## Dataset excerpts
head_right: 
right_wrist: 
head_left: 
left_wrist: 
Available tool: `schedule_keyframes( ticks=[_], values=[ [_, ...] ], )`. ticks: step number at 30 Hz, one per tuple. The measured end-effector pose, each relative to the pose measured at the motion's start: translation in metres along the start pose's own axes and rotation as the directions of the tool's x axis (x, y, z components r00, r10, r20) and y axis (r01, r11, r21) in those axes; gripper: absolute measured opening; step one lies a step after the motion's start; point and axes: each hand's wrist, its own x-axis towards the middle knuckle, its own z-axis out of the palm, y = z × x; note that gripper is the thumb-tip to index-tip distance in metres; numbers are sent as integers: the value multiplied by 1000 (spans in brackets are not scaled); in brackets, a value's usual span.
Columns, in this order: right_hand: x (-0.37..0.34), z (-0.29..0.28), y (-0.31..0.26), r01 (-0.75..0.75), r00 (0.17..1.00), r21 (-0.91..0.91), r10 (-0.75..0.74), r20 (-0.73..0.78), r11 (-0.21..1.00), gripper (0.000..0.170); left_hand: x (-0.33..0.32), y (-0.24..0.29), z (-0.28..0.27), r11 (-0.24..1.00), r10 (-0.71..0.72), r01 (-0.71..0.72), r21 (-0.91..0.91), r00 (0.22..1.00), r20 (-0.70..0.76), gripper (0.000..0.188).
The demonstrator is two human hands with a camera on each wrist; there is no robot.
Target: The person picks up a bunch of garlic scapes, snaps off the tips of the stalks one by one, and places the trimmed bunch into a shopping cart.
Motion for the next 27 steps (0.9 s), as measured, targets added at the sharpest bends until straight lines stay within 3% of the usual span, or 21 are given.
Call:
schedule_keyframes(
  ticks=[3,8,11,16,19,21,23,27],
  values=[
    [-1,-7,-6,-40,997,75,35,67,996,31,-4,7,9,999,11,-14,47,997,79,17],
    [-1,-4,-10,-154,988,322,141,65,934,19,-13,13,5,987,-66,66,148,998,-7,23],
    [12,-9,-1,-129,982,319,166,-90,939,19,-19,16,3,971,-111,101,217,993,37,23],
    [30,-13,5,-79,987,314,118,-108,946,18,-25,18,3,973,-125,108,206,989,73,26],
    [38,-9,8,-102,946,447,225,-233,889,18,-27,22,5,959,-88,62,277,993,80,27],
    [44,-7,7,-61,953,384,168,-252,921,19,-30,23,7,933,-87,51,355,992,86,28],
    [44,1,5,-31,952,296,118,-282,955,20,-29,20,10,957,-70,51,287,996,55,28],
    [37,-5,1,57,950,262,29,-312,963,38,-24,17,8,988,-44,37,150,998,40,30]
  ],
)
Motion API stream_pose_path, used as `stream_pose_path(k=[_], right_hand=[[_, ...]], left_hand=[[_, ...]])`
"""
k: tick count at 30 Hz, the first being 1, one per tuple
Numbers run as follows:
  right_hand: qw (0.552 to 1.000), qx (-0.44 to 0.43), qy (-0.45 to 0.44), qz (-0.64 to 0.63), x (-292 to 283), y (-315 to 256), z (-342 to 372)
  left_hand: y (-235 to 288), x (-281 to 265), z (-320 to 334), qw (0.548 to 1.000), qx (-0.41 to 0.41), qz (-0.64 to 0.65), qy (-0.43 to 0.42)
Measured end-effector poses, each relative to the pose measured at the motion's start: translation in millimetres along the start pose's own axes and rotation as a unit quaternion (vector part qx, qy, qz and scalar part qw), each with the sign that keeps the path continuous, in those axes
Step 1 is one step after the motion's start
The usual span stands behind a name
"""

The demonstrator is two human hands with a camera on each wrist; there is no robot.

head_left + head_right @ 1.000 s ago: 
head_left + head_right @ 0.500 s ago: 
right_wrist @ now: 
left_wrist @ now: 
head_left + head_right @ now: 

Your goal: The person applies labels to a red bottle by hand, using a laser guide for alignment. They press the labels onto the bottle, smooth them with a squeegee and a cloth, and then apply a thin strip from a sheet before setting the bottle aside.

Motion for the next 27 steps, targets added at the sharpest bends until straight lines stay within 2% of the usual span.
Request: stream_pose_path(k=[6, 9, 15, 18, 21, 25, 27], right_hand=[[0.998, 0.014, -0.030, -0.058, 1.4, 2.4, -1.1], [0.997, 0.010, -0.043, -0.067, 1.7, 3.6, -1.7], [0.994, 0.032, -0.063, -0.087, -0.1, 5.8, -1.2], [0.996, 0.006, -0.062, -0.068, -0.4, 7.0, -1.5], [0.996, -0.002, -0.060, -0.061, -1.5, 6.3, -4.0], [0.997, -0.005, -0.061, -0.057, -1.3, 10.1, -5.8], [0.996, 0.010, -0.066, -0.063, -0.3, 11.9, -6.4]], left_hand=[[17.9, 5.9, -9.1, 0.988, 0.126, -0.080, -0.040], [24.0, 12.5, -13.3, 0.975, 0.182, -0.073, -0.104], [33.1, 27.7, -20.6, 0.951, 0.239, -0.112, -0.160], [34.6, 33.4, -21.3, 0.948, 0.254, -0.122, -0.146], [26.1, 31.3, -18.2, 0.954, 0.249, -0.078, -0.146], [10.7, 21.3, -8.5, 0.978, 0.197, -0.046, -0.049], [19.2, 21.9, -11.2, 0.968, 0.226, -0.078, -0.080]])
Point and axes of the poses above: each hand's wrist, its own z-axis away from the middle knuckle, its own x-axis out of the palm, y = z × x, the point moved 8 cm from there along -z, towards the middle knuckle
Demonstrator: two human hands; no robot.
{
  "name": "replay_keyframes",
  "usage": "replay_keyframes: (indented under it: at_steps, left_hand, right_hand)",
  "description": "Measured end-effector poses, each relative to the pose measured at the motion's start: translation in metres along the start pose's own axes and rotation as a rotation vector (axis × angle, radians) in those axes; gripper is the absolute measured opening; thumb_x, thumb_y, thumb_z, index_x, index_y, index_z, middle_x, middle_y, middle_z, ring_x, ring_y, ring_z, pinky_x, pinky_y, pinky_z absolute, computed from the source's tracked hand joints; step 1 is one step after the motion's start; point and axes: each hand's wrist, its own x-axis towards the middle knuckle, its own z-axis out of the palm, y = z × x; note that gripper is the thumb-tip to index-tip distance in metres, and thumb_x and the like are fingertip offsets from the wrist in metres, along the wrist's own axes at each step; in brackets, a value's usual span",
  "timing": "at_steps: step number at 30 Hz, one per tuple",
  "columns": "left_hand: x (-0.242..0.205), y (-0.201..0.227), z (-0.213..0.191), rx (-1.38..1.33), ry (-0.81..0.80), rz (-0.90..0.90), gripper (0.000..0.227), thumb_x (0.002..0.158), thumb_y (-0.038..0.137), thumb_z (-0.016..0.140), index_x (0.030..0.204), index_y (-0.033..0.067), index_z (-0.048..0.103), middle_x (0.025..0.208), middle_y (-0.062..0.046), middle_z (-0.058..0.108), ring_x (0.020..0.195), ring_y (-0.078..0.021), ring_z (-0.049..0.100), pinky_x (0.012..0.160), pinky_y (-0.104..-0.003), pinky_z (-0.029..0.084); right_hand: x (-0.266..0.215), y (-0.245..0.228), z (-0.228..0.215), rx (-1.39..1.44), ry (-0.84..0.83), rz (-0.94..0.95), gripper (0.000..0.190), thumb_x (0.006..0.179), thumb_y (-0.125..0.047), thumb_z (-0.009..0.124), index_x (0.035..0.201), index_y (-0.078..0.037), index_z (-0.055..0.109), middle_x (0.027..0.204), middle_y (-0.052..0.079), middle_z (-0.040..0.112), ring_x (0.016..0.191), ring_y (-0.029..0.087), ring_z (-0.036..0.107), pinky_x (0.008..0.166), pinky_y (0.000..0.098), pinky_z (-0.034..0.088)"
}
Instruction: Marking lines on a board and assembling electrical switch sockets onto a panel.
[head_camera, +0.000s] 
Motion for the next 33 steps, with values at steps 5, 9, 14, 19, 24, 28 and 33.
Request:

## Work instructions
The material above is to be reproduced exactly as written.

## Task response
head_right: 
right_wrist: 
head_left: 
left_wrist: 
Available tool: `schedule_keyframes( ticks=[_], values=[ [_, ...] ], )`. ticks: step number at 30 Hz, one per tuple. The measured end-effector pose, each relative to the pose measured at the motion's start: translation in metres along the start pose's own axes and rotation as the directions of the tool's x axis (x, y, z components r00, r10, r20) and y axis (r01, r11, r21) in those axes; gripper: absolute measured opening; step one lies a step after the motion's start; point and axes: each hand's wrist, its own x-axis towards the middle knuckle, its own z-axis out of the palm, y = z × x; note that gripper is the thumb-tip to index-tip distance in metres; numbers are sent as integers: the value multiplied by 1000 (spans in brackets are not scaled); in brackets, a value's usual span.
Columns, in this order: right_hand: x (-0.37..0.34), z (-0.29..0.28), y (-0.31..0.26), r01 (-0.75..0.75), r00 (0.17..1.00), r21 (-0.91..0.91), r10 (-0.75..0.74), r20 (-0.73..0.78), r11 (-0.21..1.00), gripper (0.000..0.170); left_hand: x (-0.33..0.32), y (-0.24..0.29), z (-0.28..0.27), r11 (-0.24..1.00), r10 (-0.71..0.72), r01 (-0.71..0.72), r21 (-0.91..0.91), r00 (0.22..1.00), r20 (-0.70..0.76), gripper (0.000..0.188).
The demonstrator is two human hands with a camera on each wrist; there is no robot.
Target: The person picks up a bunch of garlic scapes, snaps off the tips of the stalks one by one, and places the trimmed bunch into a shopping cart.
Motion for the next 27 steps (0.9 s), as measured, targets added at the sharpest bends until straight lines stay within 3% of the usual span, or 21 are given.
Call:
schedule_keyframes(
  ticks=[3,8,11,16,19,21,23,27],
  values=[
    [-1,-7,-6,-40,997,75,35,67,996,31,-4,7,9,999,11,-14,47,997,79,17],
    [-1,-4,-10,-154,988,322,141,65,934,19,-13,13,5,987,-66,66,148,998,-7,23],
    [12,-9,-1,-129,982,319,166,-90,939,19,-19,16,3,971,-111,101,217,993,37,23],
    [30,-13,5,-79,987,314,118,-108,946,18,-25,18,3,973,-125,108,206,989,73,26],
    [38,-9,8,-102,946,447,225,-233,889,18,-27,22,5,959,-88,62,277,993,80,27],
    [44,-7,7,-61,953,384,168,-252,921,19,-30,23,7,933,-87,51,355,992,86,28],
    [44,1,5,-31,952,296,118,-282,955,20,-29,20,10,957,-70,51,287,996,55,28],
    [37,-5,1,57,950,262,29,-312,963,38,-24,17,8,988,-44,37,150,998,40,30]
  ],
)
Motion API stream_pose_path, used as `stream_pose_path(k=[_], right_hand=[[_, ...]], left_hand=[[_, ...]])`
"""
k: tick count at 30 Hz, the first being 1, one per tuple
Numbers run as follows:
  right_hand: qw (0.552 to 1.000), qx (-0.44 to 0.43), qy (-0.45 to 0.44), qz (-0.64 to 0.63), x (-292 to 283), y (-315 to 256), z (-342 to 372)
  left_hand: y (-235 to 288), x (-281 to 265), z (-320 to 334), qw (0.548 to 1.000), qx (-0.41 to 0.41), qz (-0.64 to 0.65), qy (-0.43 to 0.42)
Measured end-effector poses, each relative to the pose measured at the motion's start: translation in millimetres along the start pose's own axes and rotation as a unit quaternion (vector part qx, qy, qz and scalar part qw), each with the sign that keeps the path continuous, in those axes
Step 1 is one step after the motion's start
The usual span stands behind a name
"""

The demonstrator is two human hands with a camera on each wrist; there is no robot.

head_left + head_right @ 1.000 s ago: 
head_left + head_right @ 0.500 s ago: 
right_wrist @ now: 
left_wrist @ now: 
head_left + head_right @ now: 

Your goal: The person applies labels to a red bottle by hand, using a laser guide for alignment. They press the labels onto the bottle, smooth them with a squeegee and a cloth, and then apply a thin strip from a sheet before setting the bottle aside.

Motion for the next 27 steps, targets added at the sharpest bends until straight lines stay within 2% of the usual span.
Request: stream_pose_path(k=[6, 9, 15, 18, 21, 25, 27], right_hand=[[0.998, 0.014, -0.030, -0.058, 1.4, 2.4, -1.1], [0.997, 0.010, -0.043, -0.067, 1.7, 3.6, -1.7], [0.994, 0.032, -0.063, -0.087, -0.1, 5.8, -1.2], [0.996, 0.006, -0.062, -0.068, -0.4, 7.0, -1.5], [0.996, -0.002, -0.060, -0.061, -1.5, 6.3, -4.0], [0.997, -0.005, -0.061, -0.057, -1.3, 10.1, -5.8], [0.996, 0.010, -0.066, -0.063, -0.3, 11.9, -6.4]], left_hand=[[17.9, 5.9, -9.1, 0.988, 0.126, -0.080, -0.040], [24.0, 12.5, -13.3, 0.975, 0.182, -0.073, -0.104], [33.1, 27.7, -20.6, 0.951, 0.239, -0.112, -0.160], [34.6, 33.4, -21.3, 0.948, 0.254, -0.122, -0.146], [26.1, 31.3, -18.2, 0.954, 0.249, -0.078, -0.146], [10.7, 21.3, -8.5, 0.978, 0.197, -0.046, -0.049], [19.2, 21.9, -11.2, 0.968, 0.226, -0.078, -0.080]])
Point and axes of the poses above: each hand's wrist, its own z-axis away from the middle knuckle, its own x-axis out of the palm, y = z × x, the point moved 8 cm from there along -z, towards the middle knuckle
Demonstrator: two human hands; no robot.
{
  "name": "replay_keyframes",
  "usage": "replay_keyframes: (indented under it: at_steps, left_hand, right_hand)",
  "description": "Measured end-effector poses, each relative to the pose measured at the motion's start: translation in metres along the start pose's own axes and rotation as a rotation vector (axis × angle, radians) in those axes; gripper is the absolute measured opening; thumb_x, thumb_y, thumb_z, index_x, index_y, index_z, middle_x, middle_y, middle_z, ring_x, ring_y, ring_z, pinky_x, pinky_y, pinky_z absolute, computed from the source's tracked hand joints; step 1 is one step after the motion's start; point and axes: each hand's wrist, its own x-axis towards the middle knuckle, its own z-axis out of the palm, y = z × x; note that gripper is the thumb-tip to index-tip distance in metres, and thumb_x and the like are fingertip offsets from the wrist in metres, along the wrist's own axes at each step; in brackets, a value's usual span",
  "timing": "at_steps: step number at 30 Hz, one per tuple",
  "columns": "left_hand: x (-0.242..0.205), y (-0.201..0.227), z (-0.213..0.191), rx (-1.38..1.33), ry (-0.81..0.80), rz (-0.90..0.90), gripper (0.000..0.227), thumb_x (0.002..0.158), thumb_y (-0.038..0.137), thumb_z (-0.016..0.140), index_x (0.030..0.204), index_y (-0.033..0.067), index_z (-0.048..0.103), middle_x (0.025..0.208), middle_y (-0.062..0.046), middle_z (-0.058..0.108), ring_x (0.020..0.195), ring_y (-0.078..0.021), ring_z (-0.049..0.100), pinky_x (0.012..0.160), pinky_y (-0.104..-0.003), pinky_z (-0.029..0.084); right_hand: x (-0.266..0.215), y (-0.245..0.228), z (-0.228..0.215), rx (-1.39..1.44), ry (-0.84..0.83), rz (-0.94..0.95), gripper (0.000..0.190), thumb_x (0.006..0.179), thumb_y (-0.125..0.047), thumb_z (-0.009..0.124), index_x (0.035..0.201), index_y (-0.078..0.037), index_z (-0.055..0.109), middle_x (0.027..0.204), middle_y (-0.052..0.079), middle_z (-0.040..0.112), ring_x (0.016..0.191), ring_y (-0.029..0.087), ring_z (-0.036..0.107), pinky_x (0.008..0.166), pinky_y (0.000..0.098), pinky_z (-0.034..0.088)"
}
Instruction: Marking lines on a board and assembling electrical switch sockets onto a panel.
[head_camera, +0.000s] 
Motion for the next 33 steps, with values at steps 5, 9, 14, 19, 24, 28 and 33.
Request:

Work on this exercise is complete.